La protagonista, ricchissima, creatrice della più nota casa di cosmetici, la Revenge, circondata da collaboratrici amiche, fedelissime, adoranti, piena di giovani uomini con i quali fa sesso con leggerezza e disinvoltura, si trova però a un punto cruciale della sua vita. Suo padre, che da sempre la odia e la vorrebbe morta, uno psicopatico alcolista, è appena evaso dalla prigione e Faye teme che si sia unito al più noto malavitoso locale, a capo di un’associazione sparsa nella regione, un croato di nome Zoran.
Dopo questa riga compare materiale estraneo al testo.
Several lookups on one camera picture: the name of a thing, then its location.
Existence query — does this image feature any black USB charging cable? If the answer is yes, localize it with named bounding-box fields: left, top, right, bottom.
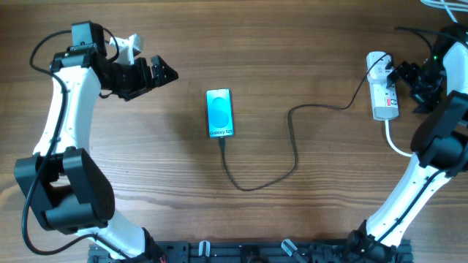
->
left=218, top=53, right=395, bottom=192

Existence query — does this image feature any blue screen Galaxy smartphone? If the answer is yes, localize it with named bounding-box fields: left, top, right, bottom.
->
left=205, top=88, right=234, bottom=138

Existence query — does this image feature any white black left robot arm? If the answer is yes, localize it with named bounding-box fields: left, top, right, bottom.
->
left=14, top=21, right=178, bottom=262

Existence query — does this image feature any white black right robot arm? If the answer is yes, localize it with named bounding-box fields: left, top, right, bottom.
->
left=341, top=22, right=467, bottom=262

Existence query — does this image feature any white USB charger plug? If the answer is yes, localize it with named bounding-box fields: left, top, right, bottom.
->
left=367, top=58, right=393, bottom=84

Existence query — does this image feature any white power strip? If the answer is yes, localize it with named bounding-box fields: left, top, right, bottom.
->
left=366, top=50, right=400, bottom=122

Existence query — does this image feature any white power strip cord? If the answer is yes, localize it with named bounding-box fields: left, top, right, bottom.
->
left=383, top=0, right=468, bottom=159

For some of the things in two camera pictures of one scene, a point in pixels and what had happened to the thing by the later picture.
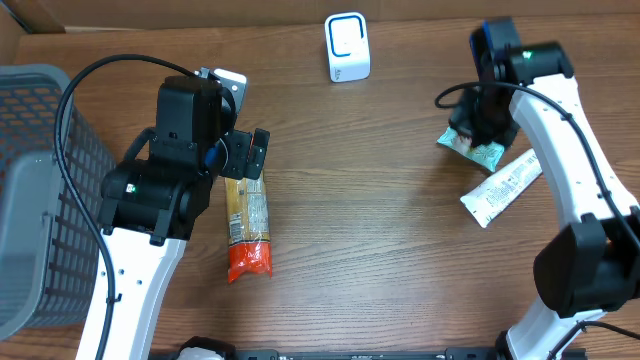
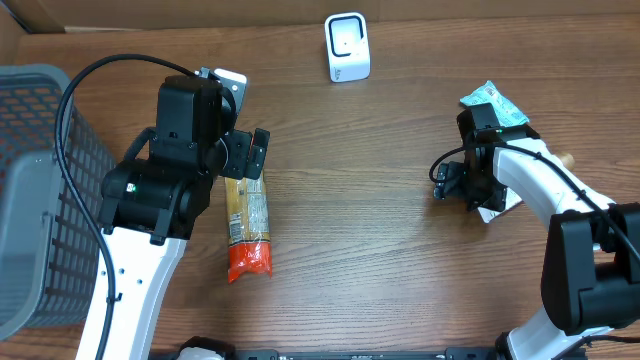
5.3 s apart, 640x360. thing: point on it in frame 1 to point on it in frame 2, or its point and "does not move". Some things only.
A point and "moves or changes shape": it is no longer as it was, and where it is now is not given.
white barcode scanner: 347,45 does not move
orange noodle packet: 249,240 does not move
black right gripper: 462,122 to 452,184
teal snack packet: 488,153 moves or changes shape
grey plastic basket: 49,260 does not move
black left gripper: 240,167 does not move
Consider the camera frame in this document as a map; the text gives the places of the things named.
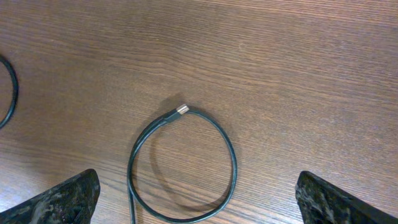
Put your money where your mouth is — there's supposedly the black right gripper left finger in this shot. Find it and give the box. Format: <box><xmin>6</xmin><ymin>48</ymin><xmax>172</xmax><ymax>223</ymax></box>
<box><xmin>1</xmin><ymin>169</ymin><xmax>100</xmax><ymax>224</ymax></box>

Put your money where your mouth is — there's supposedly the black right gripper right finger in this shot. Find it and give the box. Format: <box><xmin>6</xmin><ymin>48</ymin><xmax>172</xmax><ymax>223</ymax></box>
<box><xmin>295</xmin><ymin>170</ymin><xmax>397</xmax><ymax>224</ymax></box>

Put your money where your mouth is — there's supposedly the black USB cable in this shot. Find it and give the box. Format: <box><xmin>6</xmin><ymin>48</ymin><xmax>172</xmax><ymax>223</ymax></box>
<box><xmin>0</xmin><ymin>55</ymin><xmax>19</xmax><ymax>129</ymax></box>
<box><xmin>126</xmin><ymin>103</ymin><xmax>238</xmax><ymax>224</ymax></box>

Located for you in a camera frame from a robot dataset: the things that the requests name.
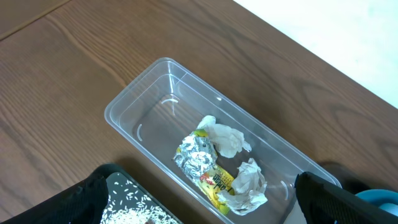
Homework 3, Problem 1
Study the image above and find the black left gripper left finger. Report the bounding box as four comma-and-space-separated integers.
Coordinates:
5, 175, 108, 224

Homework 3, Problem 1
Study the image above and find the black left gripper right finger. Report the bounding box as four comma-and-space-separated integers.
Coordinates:
295, 172, 397, 224

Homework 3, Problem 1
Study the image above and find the white tissue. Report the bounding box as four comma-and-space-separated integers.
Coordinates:
197, 115, 252, 159
217, 158, 268, 216

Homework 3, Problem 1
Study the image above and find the green snack wrapper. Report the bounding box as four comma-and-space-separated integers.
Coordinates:
173, 129, 234, 215

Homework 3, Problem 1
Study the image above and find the clear plastic waste bin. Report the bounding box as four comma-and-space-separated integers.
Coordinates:
104, 58, 338, 223

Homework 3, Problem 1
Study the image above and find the black tray with rice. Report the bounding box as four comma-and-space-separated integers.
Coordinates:
94, 164, 181, 224

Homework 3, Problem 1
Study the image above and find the pile of white rice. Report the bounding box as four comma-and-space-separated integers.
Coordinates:
99, 182, 180, 224

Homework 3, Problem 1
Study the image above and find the dark blue plate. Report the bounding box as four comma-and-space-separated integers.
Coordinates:
334, 189, 398, 224
Faye sa che la sua vita e quella di sua figlia Julienne, che ha affidato alla madre Ingrid, sono in grave pericolo, malgrado le abbia fatte rifugiare in Italia sotto falso nome.
Ora la polizia ha scoperto che Faye è l’assassina dell’ex marito Jack; una sua collana è stata ritrovata sul luogo del delitto. Chi ce l’ha messa? Nel carcere di Stenakull dove viene rinchiusa sa di essere in pericolo, suo padre potrebbe raggiungerla anche lì. Nella prigione però incontra una serie di donne, una in particolare, che dopo averla studiata si lega a lei: Ines, con la quale inizia una relazione amorosa. È decisa ad aiutarla a evadere, intuendo il coraggio e la determinazione di una donna speciale, decisa a farsi giustizia e a salvare sua figlia.
In parallelo a questa, nel romanzo corre un’altra storia al femminile, quella di Milenka, fuggita fortunosamente dalla guerra nei Balcani, giunta in Svezia e innamorata di Zoran, che sposa: gli darà tre figli, seguendolo nelle sue imprese delittuose, anzi prendendone il posto quando lui, ambizioso e ingenuo, si lascia irretire dal suo capo Ivan, deciso a eliminarlo. Così tra delitti, imboscate e tradimenti, evasioni e cambi di identità, le due donne, per amore dei loro figli, finiscono per allearsi comprendendo che solo il loro coraggio e la loro forza d’animo possono aver ragione di un mondo di violenza inusitata, dove non esistono amici né amori, ma solo potere e tradimento.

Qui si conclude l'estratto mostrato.